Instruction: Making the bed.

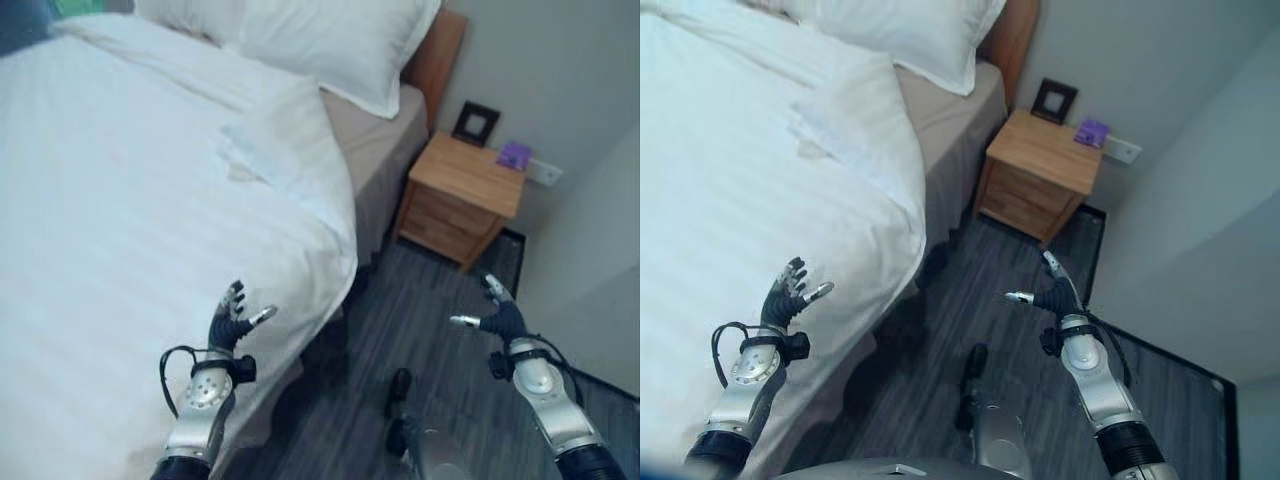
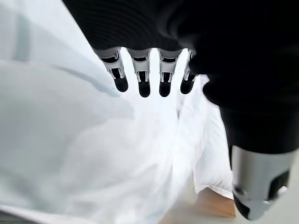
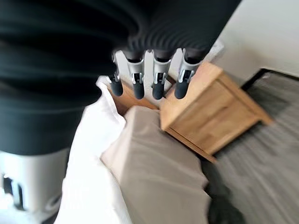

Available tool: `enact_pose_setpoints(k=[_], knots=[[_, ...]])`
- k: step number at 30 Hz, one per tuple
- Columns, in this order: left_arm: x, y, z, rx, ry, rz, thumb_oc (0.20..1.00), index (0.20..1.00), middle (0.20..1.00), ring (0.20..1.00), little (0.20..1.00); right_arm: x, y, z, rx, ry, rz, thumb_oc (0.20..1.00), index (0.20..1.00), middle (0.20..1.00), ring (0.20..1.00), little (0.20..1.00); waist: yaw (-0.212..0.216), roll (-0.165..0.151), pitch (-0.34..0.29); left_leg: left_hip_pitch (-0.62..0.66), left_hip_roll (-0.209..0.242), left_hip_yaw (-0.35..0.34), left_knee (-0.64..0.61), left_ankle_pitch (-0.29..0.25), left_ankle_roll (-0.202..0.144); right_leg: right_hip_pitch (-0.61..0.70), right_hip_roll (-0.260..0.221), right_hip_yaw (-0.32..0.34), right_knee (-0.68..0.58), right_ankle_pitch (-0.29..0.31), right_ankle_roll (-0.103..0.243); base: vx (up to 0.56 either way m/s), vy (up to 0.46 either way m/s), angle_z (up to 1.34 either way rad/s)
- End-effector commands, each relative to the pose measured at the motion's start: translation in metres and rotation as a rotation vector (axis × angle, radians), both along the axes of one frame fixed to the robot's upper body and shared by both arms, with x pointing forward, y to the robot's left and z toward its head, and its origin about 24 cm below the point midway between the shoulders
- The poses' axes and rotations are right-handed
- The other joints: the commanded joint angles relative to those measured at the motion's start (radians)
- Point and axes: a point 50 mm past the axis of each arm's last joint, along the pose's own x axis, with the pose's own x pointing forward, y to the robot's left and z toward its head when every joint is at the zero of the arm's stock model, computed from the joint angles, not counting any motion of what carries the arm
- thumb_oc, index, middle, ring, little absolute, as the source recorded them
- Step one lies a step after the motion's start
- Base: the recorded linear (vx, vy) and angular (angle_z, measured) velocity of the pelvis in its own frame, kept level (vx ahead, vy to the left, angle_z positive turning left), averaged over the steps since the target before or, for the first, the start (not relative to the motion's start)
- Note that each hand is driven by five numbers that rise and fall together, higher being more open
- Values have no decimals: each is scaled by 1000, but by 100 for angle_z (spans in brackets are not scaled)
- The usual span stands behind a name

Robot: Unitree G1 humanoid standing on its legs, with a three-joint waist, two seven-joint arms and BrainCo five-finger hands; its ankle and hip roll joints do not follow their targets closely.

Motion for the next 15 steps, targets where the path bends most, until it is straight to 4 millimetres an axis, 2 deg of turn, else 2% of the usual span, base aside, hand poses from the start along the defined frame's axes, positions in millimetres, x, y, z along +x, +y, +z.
enact_pose_setpoints(k=[1,2,3,4,5,6,7,8,9,10,12,14,15], knots=[[9,7,35,106,-157,-59,1000,1000,1000,1000,1000,7,8,12,-5,-64,38,1000,1000,1000,1000,1000,-37,5,-8,-83,204,-17,-135,-4,42,119,-154,34,-78,-15,386,460,-221,25],[8,6,34,81,-158,-53,1000,1000,1000,1000,1000,8,6,10,-24,-53,48,1000,1000,1000,1000,1000,-38,19,-12,-87,220,-28,-113,20,33,131,-143,37,-76,-21,376,538,-307,23],[1,4,33,23,-175,-37,1000,1000,1000,1000,1000,9,6,13,-43,-54,64,1000,1000,1000,1000,1000,-39,52,-16,-114,266,-46,-14,62,14,154,-110,33,-69,-53,341,351,-242,17],[1,4,33,23,-175,-37,1000,1000,1000,1000,1000,9,6,13,-43,-54,65,1000,1000,1000,1000,1000,-41,50,-18,-118,264,-48,-14,64,14,151,-113,32,-70,-52,340,319,-239,-3],[0,4,36,7,-194,-37,1000,1000,1000,1000,1000,10,5,16,-48,-68,74,1000,1000,1000,1000,1000,-36,60,-19,-147,281,-60,60,109,7,172,-96,28,-79,-68,323,187,-207,-43],[0,3,43,2,-228,-43,1000,1000,1000,1000,1000,13,5,21,-58,-86,86,1000,1000,1000,1000,1000,-29,67,-15,-186,294,-80,152,166,-6,202,-72,26,-88,-89,299,383,-395,-53],[2,3,55,-9,-288,-47,1000,1000,1000,1000,1000,16,4,28,-69,-110,105,1000,1000,1000,1000,1000,-5,62,6,-263,315,-121,349,240,2,249,-50,30,-88,-134,257,268,-300,-81],[3,3,55,-8,-289,-47,1000,1000,1000,1000,1000,16,4,28,-68,-111,105,1000,1000,1000,1000,1000,-8,59,4,-269,312,-124,351,243,2,246,-53,28,-88,-132,256,260,-281,-84],[5,1,63,-17,-330,-48,1000,1000,1000,1000,1000,18,3,33,-78,-127,107,1000,1000,1000,1000,1000,5,47,22,-320,312,-128,431,256,13,269,-56,27,-88,-151,241,171,-159,-96],[6,0,71,-34,-372,-47,1000,1000,1000,1000,1000,20,2,36,-86,-135,111,1000,1000,1000,1000,1000,17,33,31,-357,297,-118,452,239,28,284,-61,29,-88,-163,235,268,-187,-56],[6,-4,87,-73,-460,-50,1000,1000,1000,1000,1000,24,2,44,-106,-160,125,1000,1000,1000,1000,1000,55,24,61,-460,241,-117,484,150,47,322,-62,39,-88,-189,239,255,-98,-31],[4,-7,99,-84,-523,-71,1000,1000,1000,1000,1000,25,5,51,-114,-186,152,1000,1000,1000,1000,1000,77,26,68,-504,188,-80,361,93,70,340,-63,41,-88,-204,253,263,-21,-36],[3,-8,105,-86,-555,-79,1000,1000,1000,1000,1000,26,5,53,-114,-194,158,1000,1000,1000,1000,1000,83,27,64,-525,161,-52,286,106,80,350,-64,39,-88,-215,258,274,1,-17]])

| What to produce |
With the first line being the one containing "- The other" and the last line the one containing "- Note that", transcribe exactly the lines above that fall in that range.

| Exercise result |
- The other joints: the commanded joint angles relative to those measured at the motion's start (radians)
- Point and axes: a point 50 mm past the axis of each arm's last joint, along the pose's own x axis, with the pose's own x pointing forward, y to the robot's left and z toward its head when every joint is at the zero of the arm's stock model, computed from the joint angles, not counting any motion of what carries the arm
- thumb_oc, index, middle, ring, little absolute, as the source recorded them
- Step one lies a step after the motion's start
- Base: the recorded linear (vx, vy) and angular (angle_z, measured) velocity of the pelvis in its own frame, kept level (vx ahead, vy to the left, angle_z positive turning left), averaged over the steps since the target before or, for the first, the start (not relative to the motion's start)
- Note that each hand is driven by five numbers that rise and fall together, higher being more open

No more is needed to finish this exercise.